=== Data supplied ===

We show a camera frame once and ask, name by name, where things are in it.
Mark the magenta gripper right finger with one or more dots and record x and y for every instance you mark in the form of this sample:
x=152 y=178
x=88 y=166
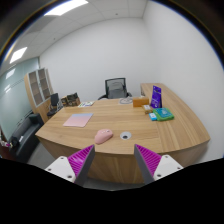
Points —
x=154 y=166

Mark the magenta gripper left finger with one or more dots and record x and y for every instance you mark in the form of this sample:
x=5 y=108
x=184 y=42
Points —
x=75 y=167

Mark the pink computer mouse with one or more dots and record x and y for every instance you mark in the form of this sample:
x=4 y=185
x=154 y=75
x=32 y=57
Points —
x=103 y=135

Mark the pink blue mouse pad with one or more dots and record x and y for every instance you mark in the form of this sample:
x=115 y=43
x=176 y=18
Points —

===

• _The task_
Using the listing above, report each line that mentions the word "sample".

• _Your response_
Mark the magenta gripper right finger with one or more dots and record x and y for every instance you mark in the form of this sample:
Mark the magenta gripper left finger with one or more dots and record x and y for every instance you mark in the form of this sample:
Mark the pink computer mouse with one or more dots and record x and y for every instance you mark in the form of this sample:
Mark the pink blue mouse pad with one or more dots and record x and y for every instance you mark in the form of this sample:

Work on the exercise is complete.